WHAT YOU NEED TO DO →
State how many lines in this listing include the word "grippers", and nothing else.

━━ PROVIDED MATERIAL ━━

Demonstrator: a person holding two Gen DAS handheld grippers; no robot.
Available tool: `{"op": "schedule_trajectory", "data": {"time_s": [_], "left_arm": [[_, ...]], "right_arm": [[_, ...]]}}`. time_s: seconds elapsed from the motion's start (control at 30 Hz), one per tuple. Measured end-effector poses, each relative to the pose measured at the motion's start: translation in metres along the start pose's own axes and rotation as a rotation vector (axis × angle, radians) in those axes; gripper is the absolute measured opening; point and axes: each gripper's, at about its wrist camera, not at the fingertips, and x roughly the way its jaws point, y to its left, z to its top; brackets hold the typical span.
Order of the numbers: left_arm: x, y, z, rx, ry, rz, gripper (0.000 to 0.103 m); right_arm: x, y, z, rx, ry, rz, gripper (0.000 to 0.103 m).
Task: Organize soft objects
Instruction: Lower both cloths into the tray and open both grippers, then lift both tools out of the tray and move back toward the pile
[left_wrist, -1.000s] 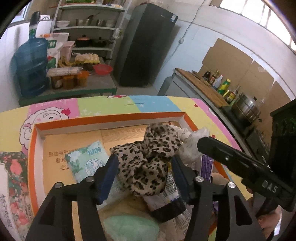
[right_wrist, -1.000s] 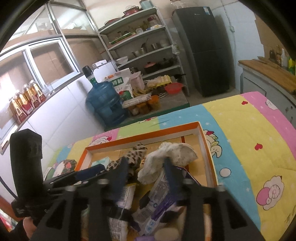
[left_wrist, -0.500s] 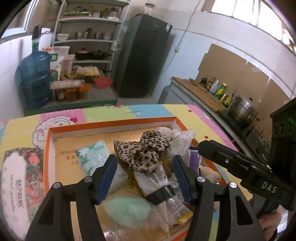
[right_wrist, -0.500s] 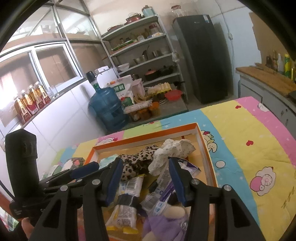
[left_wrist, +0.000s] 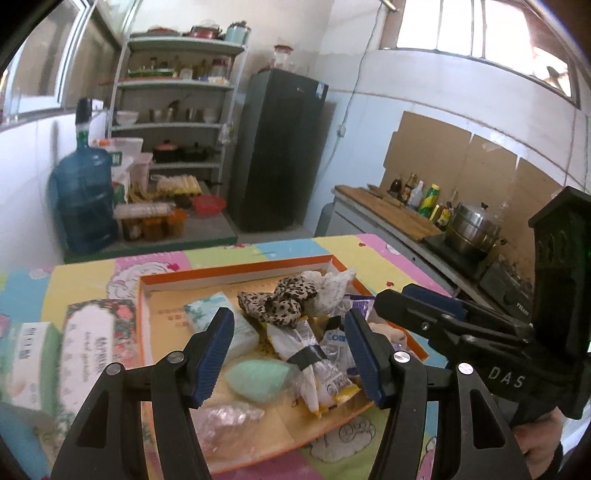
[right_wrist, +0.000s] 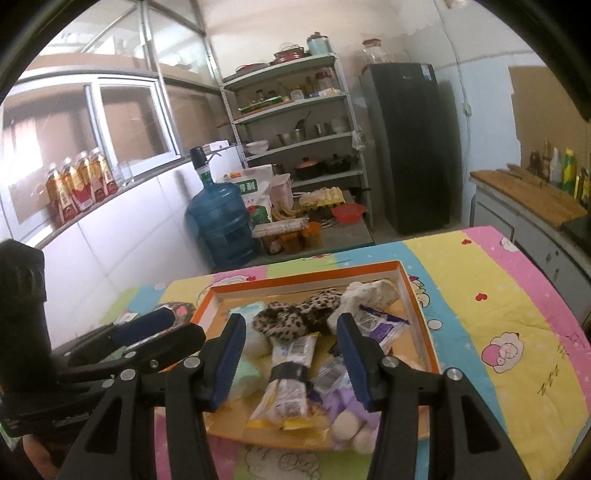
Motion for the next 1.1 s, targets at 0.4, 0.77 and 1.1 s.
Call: {"op": "schedule_trajectory", "data": {"time_s": [0.4, 0.77, 1.1], "left_arm": [[-0.066, 0.023, -0.015, -0.015, -0.077, 0.038, 0.064], [-0.120, 0.065, -0.035, -0.044, -0.142, 0.117, 0.064], [-0.174, 0.126, -0.065, -0.111, -0.192, 0.208, 0.064]], "right_arm": [[-0.029, 0.057, -0.009, -0.070, -0.053, -0.001, 0.051], [-0.033, 0.109, -0.025, -0.122, -0.059, 0.048, 0.051], [-0.014, 0.178, -0.049, -0.174, -0.030, 0.186, 0.051]]}}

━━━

YOUR SOLUTION →
2